2017 Indie List: Seven24 streamlines into sci-fi

The Calgary prodco has dropped genres outside of its core lines of business as it looks to build on the breakout success of Wynonna Earp.

Playback‘s annual Indie List gives an inside look at who is spending what and where. This year, we examined a few companies on the list, digging into their business strategies and plans for growth. Here, we look at Calgary producer SEVEN24.

Buoyed by the continued success of one of Canada’s longest-running dramas (Heartland, pictured, which is now headed into its eleventh season on CBC) and the breakaway popularity of its supernatural Western sci-fi Wynonna Earp – two titles on completely opposite ends of the dramatic spectrum – Calgary’s SEVEN24 enjoyed a banner year in 2016. All told, the company spent $53 million in production.

The 25-year-old company is known for a variety of comedy, drama and kids series including North of 60 (CBC) and Young Drunk Punk (CBC, Rogers) and as an executive producer on Brokeback Mountain. This year the prodco topped up its spending in the development department as it zoned in on scripted drama as a primary area of focus for future greenlights and revenue generation.

In addition, SEVEN24 partnered with NBCUniversal’s USA Network on the Alberta-shot drama pilot Damnation, a 1930s-set drama about an Iowa man who poses as a preacher in a bid to lead an insurrection against the status quo. The series was greenlit by USA this past May, with the show expected to bow in October.

With a growing sense of its strengths, Jordy Randall, EP and managing partner at SEVEN24, says the company streamlined the focus of its development slate in 2016 by dropping genres and formats outside of its core lines of business.

As such, film and children’s content, which were previously permanent fixtures on its slate were shed in favour of directing that development spend ($500,000) toward the international market’s current darling: scripted drama. The business rationale for this is evident – scripted drama is selling – but Randall also points to a domestic market in which feature film and kids content is increasingly challenging to produce.

“If film isn’t your core business, isn’t what you live and breathe every day, I think it’s extremely difficult to get features done. I think the same can be true of kids,” he says.

As a result, SEVEN24 trimmed the fat on its slate, which now zeroes in on hour-long dramas (mainly genre, co-viewing and procedurals) and half-hour comedies with an eye to finding the sweet spot between what will appeal to a U.S. buyer and a Canadian buyer, he says.

Sometimes the popularity of a particular show can give a producer a foot in the door where once opportunities were scarce. And when SEVEN24 made its entry to the sci-fi series market with Wynonna, which debuted in March 2016, the company quickly realized it had piqued the interest of a number of North American broadcasters.

A Syfy renewal, a Netflix pickup and a Canadian broadcaster switch later (the series moved to Bell Media’s Space channel, from Hamilton, ON-based CHCH) and the prodco sensed it was time to double down on its sci-fi breakthrough.

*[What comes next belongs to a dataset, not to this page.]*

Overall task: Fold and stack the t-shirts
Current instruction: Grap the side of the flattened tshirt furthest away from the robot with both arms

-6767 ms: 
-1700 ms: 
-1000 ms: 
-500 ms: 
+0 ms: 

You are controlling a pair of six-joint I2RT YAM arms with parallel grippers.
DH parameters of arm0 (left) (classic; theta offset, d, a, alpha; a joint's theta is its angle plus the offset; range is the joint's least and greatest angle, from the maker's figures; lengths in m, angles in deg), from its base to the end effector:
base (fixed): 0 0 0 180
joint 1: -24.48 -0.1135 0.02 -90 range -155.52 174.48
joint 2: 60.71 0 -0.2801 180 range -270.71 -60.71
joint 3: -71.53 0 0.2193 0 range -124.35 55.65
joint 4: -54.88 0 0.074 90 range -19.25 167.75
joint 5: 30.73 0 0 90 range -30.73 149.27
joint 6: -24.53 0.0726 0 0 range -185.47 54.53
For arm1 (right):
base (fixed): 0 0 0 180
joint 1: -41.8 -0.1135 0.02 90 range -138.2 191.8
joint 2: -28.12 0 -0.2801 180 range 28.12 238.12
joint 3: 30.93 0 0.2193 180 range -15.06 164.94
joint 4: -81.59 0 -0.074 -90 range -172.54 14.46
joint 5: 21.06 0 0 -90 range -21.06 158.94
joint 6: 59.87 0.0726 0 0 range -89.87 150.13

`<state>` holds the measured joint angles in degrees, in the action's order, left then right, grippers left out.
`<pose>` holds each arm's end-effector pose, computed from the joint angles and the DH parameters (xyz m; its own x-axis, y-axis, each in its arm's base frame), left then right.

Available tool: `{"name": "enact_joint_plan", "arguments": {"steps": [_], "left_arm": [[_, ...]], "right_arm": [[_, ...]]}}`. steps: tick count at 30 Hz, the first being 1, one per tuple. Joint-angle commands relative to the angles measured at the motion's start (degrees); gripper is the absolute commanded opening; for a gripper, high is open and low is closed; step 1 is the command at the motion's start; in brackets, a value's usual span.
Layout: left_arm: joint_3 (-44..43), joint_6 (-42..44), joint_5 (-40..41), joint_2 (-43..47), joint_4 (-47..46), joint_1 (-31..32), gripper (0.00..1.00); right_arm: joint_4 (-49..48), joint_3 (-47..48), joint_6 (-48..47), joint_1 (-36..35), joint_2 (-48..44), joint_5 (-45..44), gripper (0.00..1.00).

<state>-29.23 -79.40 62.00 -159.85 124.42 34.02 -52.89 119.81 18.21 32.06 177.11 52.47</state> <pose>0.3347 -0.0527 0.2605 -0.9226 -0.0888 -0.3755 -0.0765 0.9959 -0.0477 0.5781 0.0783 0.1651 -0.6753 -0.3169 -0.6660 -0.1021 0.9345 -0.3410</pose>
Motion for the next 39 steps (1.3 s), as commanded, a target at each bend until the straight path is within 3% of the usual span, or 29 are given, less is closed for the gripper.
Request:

Naturally, the company has acted quickly to pursue more. “Wynonna has put our company on the map when it comes to the genre, and all of a sudden many more doors are opening to the creative we have in the sci-fi area,” says Randall, who adds the prodco currently has five sci-fi properties in “advancing” development – about a third of its slate – and is looking at both creator-conceived projects and underlying IP acquisitions currently.

“Specifically, we’re looking to do more with Syfy and Space in Canada, as well as other U.S. broadcasters,” says Randall, adding however, that no deals have been finalized at press time.

The way Wynonna‘s fans – or #Earpers – have amplified the message of the series has altered the way the prodco approaches the development process, says Randall, who notes the traction the show gained on social was a crucial piece of the puzzle in Space acquiring the series.

A number of factors aligned to enable Wynonna to cultivate this online following, says Randall – a character that resonated with a niche audience, a showrunner in Emily Andras with a pre-existing following from Lost Girl and a property that was based on the IDW Publishing comic books. During its season-one run, the series delivered 46 million impressions on Twitter, according to SEVEN24. Today, more than 30,000 people follow the show on Twitter and another 37,000 on Facebook.

It’s not an exact science though, he adds, pointing to the prodco’s comedy series Young Drunk Punk, which was cancelled after one season, despite gaining a loyal following. “It’s not a perfect recipe,” he says.

But, SEVEN24 is looking to bake that strategy into the DNA of more of its in-development projects. Though Randall did not disclose any of the series on its current slate, he says the plan of attack is simple: work with writers and creators to develop characters that can be embraced and adored by niche audiences and then target social-media influencers to further the reach of the property.